Summa Teologica - II-II |
Pare che la beneficenza non sia un atto della carità.
1. La carità ha per oggetto principale Dio.
Ma verso di lui noi non possiamo essere benefici, poiché sta scritto [ Gb 35,7 ]: « Che cosa gli dai, o che cosa riceve dalla tua mano? ».
Quindi la beneficenza non è un atto della carità.
2. La beneficenza consiste specialmente nel fare dei donativi.
Ma questo è proprio della liberalità.
Quindi la beneficenza non è un atto della carità, ma della liberalità.
3. Tutto ciò che uno dà, lo dà o come cosa dovuta o come cosa non dovuta.
Ora, il beneficio che è dovuto appartiene alla giustizia, mentre quello non dovuto è dato gratuitamente, e quindi appartiene alla misericordia.
Quindi qualsiasi beneficenza o è un atto di giustizia o è un atto di misericordia.
Perciò non è un atto della carità.
La carità è un'amicizia, come si è spiegato [ q. 23, a. 1 ].
Ma il Filosofo [ Ethic. 9,4 ] tra gli altri atti dell'amicizia mette anche quello di « fare del bene agli amici », cioè di beneficarli.
Quindi la beneficenza è un atto della carità.
La beneficenza consiste essenzialmente nel fare del bene a qualcuno.
Ma questo bene può essere considerato sotto due punti di vista.
Prima di tutto sotto l'aspetto generico del bene.
E da questo lato appartiene alla beneficenza in generale.
E allora è un atto di amicizia, e quindi di carità.
Infatti ogni atto di amore, come si è detto [ q. 23, a. 1; q. 27, a. 2 ], include la benevolenza, con la quale uno vuole del bene all'amico.
Ma la volontà tende a compiere ciò che vuole, se ne ha la possibilità.
Perciò dall'atto di amore segue logicamente la beneficenza verso l'amico.
Quindi la beneficenza, nel suo aspetto generico, è un atto dell'amicizia, o della carità.
- Se però il bene che uno fa ad altri viene considerato sotto un qualche aspetto particolare di bene, allora la beneficenza riveste una speciale natura, e appartiene a una virtù speciale.
1. Come scrive Dionigi [ De div. nom. 4 ], « l'amore muove gli esseri ordinati secondo una reciprocità di relazioni in modo da volgere gli inferiori verso i superiori perché ne siano nobilitati, e da spingere i superiori a provvedere agli inferiori ».
E in questo senso la beneficenza è un effetto dell'amore.
Quindi non tocca a noi beneficare Dio, ma onorarlo sottomettendoci a lui; mentre è compito suo beneficare noi in conseguenza del suo amore.
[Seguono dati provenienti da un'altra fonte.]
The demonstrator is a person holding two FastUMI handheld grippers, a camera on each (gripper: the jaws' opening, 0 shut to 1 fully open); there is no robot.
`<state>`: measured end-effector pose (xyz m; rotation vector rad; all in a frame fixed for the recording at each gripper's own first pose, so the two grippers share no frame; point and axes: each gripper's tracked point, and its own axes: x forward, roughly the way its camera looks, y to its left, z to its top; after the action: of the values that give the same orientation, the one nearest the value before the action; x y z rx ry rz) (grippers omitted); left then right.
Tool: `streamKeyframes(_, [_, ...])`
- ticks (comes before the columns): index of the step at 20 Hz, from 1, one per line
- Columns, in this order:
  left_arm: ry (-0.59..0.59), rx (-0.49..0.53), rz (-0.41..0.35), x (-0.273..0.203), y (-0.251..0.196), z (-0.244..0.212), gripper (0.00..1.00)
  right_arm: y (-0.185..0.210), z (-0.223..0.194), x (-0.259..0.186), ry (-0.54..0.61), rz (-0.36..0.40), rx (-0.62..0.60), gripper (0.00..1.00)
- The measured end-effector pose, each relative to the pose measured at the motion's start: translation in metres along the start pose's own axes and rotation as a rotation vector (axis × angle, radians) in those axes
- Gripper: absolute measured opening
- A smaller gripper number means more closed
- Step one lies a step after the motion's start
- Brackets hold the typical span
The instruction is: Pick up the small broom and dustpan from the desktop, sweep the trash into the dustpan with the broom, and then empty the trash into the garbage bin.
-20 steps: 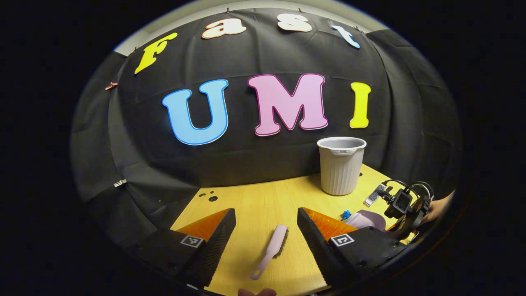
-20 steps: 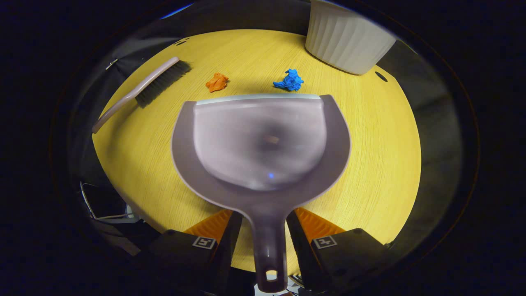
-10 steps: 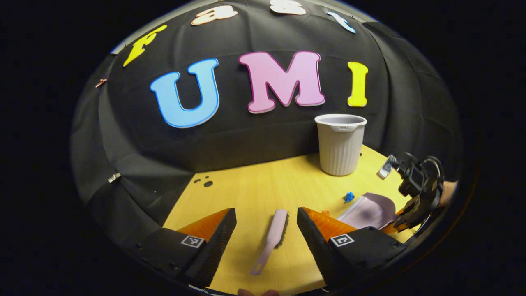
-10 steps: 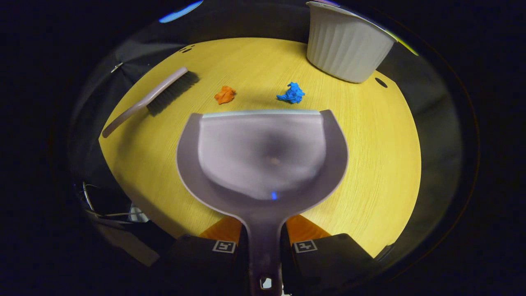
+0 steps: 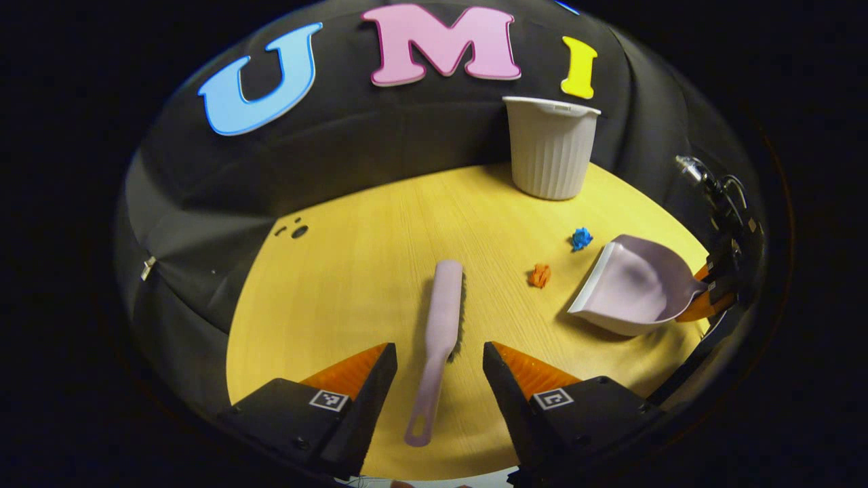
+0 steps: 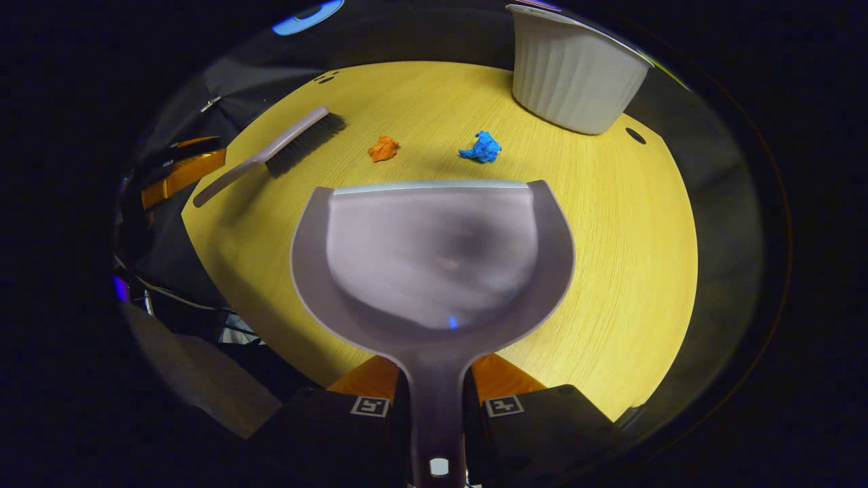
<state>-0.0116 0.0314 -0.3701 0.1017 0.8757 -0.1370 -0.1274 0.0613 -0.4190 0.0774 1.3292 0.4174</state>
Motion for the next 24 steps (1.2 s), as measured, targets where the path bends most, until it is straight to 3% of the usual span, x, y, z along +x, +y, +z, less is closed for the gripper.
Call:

2. Nel conferimento dei doni dobbiamo considerare due cose: ciò che viene offerto e l'affetto interiore che uno ha per le ricchezze, compiacendosi di esse.
Ora, alla liberalità spetta moderare la passione interiore, in modo che uno non esageri nel desiderio e nell'amore delle ricchezze: e questo rende l'uomo pronto a dare con facilità.
Se quindi uno dà anche molto, ma con un certo desiderio di ritenere ciò che dona, il suo dare non è liberale.
Invece dalla parte della cosa donata l'offerta di un beneficio appartiene in generale all'amicizia o alla carità.
Per cui non infirma l'amicizia il fatto che uno dia per amore ciò che desidererebbe trattenere, ma piuttosto da ciò appare la perfezione della sua amicizia.
3. Come l'amicizia, o la carità, considera nel beneficio prestato la comune ragione di bene, così la giustizia considera in esso la ragione di cosa dovuta.
La misericordia invece considera in esso l'aspetto di rimedio a una menomazione o a una miseria.